Continue to flourish and don't waste your time obsessing over why these Shooter McGavins have an issue with you for no reason.

However, these circumstances aren't by any means unique to me. We all know how it feels to face animosity from former allies. That was the basis of the entire Cold War. 2Pac and Biggie were buddies before they were beefing. The pervasiveness of rapport turned resentment is a reflection on the sad state of human affairs, but it's wholly natural. Critics will always exist. What's important is to remember that they don't fucking matter, or as Teddy Roosevelt put it:

"It is not the critic who counts, not the man who points out how the strong man stumbles, or where the doer of deeds could have done them better. The credit belongs to the man who is actually in the arena, whose face is marred by dust and sweat and blood, who strives valiantly."

Also keep in mind what Teddy's distant cousin FDR said and "welcome their hatred." It exposes the snakes. The age-old adage about keeping your friends close and your enemies closer is oft-repeated for a reason. You should still be prepared to murder any of your enemies, but admire their consistency. At least you know what to expect. There are trolls who've been harassing me online for years and I know exactly what they think of me. What's disturbing are the people who smile in your face and plot in your absence. It makes you understand why Stalin executed even his closest companions. Ya know, just in case.

As unfortunate as they are, when you're prospering, the actions of friends who secretly hate you do make sense. Drake explains their behavior rather effectively on "The Catch Up": "Imagine how it feels to watch another nigga at the top, you know that if you wasn't you, you would be dissing you." That's why it's important to maintain a certain level of apathy about it all.
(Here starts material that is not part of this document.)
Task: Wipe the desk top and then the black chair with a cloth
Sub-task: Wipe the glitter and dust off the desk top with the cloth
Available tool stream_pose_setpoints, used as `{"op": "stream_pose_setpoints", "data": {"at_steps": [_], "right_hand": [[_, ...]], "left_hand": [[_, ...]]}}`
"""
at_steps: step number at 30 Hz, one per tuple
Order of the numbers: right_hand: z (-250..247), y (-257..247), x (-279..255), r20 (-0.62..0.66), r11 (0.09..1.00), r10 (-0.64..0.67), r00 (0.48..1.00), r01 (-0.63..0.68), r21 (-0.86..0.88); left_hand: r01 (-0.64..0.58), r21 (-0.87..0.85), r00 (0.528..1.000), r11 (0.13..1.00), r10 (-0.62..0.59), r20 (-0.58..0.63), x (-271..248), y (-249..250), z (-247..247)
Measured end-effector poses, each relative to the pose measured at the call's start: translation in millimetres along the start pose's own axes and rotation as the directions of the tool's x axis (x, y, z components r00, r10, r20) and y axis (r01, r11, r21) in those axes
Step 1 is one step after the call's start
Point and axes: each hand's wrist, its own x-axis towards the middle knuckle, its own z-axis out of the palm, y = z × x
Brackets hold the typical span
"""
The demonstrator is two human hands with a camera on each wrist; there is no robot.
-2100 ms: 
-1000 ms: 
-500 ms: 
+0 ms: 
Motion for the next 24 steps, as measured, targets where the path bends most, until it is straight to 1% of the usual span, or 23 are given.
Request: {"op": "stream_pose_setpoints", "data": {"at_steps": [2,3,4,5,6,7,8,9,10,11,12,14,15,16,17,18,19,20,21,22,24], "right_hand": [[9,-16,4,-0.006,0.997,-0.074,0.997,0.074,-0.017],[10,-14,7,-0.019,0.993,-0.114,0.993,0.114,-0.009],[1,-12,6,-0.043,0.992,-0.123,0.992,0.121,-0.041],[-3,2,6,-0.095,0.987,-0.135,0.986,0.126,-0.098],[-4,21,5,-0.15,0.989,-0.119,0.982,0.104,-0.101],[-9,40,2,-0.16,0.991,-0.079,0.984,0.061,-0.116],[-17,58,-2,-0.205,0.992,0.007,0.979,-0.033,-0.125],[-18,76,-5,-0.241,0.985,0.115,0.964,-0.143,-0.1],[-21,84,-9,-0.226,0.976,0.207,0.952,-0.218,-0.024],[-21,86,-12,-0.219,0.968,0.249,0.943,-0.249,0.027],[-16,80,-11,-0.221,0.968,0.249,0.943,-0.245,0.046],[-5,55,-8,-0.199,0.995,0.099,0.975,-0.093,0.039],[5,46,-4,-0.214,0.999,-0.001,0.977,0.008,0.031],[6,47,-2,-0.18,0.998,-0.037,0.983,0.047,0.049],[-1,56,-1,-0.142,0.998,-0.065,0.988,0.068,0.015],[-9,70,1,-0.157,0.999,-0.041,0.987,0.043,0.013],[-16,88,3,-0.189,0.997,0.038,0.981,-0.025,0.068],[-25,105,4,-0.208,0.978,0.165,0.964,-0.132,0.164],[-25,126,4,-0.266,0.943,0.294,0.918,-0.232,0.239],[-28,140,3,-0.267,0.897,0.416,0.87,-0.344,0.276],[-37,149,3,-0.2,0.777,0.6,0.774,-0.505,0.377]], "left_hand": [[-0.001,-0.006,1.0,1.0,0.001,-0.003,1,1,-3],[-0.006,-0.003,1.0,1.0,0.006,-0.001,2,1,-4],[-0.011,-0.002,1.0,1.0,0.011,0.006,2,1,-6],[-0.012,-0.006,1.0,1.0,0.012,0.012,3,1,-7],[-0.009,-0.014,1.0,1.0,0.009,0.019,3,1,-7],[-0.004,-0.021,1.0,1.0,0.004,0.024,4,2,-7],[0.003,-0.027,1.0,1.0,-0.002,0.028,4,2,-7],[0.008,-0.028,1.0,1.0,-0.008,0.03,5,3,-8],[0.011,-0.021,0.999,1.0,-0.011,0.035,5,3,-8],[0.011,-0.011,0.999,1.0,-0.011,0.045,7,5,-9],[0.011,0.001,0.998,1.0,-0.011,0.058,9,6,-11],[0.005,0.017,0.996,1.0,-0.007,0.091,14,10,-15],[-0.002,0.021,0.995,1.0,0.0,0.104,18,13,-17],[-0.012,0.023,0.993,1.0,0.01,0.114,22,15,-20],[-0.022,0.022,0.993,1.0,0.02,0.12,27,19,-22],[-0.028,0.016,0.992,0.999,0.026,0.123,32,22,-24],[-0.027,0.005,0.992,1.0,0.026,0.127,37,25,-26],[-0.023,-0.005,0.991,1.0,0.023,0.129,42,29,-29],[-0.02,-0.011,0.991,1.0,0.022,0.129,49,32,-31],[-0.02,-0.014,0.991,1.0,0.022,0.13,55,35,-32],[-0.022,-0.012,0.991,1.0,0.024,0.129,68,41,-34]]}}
Detractors might take pleasure in sitting around discussing what you do, but you should remain focused on your work and refrain from even caring if they're alive.

Think about what Eminem said when he won Video of the Year at the 2000 VMAs: "Every time a critic tries to slam me in the press or whatever, I sell more records. So I really wanna thank you people for making my record as big as it is." The conjecture only contributes to your stature. The players gonna play, the haters gonna hate and all you need to do is shake it off. Plus, if you listen to Puffy's rants on "My Downfall" and "Hate Me Now" enough times, you'll feel invincible from any Judas and Brutus types lurking in your midst.

Like Courteney Cox says in Scream 3, "Being the best means being willing to do what the others would not. Break the rules. Stop at nothing. Be willing to have the world hate you." That's how I look at life and you should do the same any time you find yourself facing opposition. Continue to flourish and don't waste your time obsessing over why these Shooter McGavins have an issue with you for no reason. That's their problem, not yours.

Hell, while I was writing this, Pharrell texted me, "You are a writer with a voice that will move people." Do you think I care about what a critic thinks? All I'm trying to do is make art that inspires others and you should only exert energy on whatever it is that you're trying to do. Fuck a hater, even if they used to be your homie. Instill that attitude within yourself and you'll always come out on top. Repeat after me: I will not lose ever. Fucker.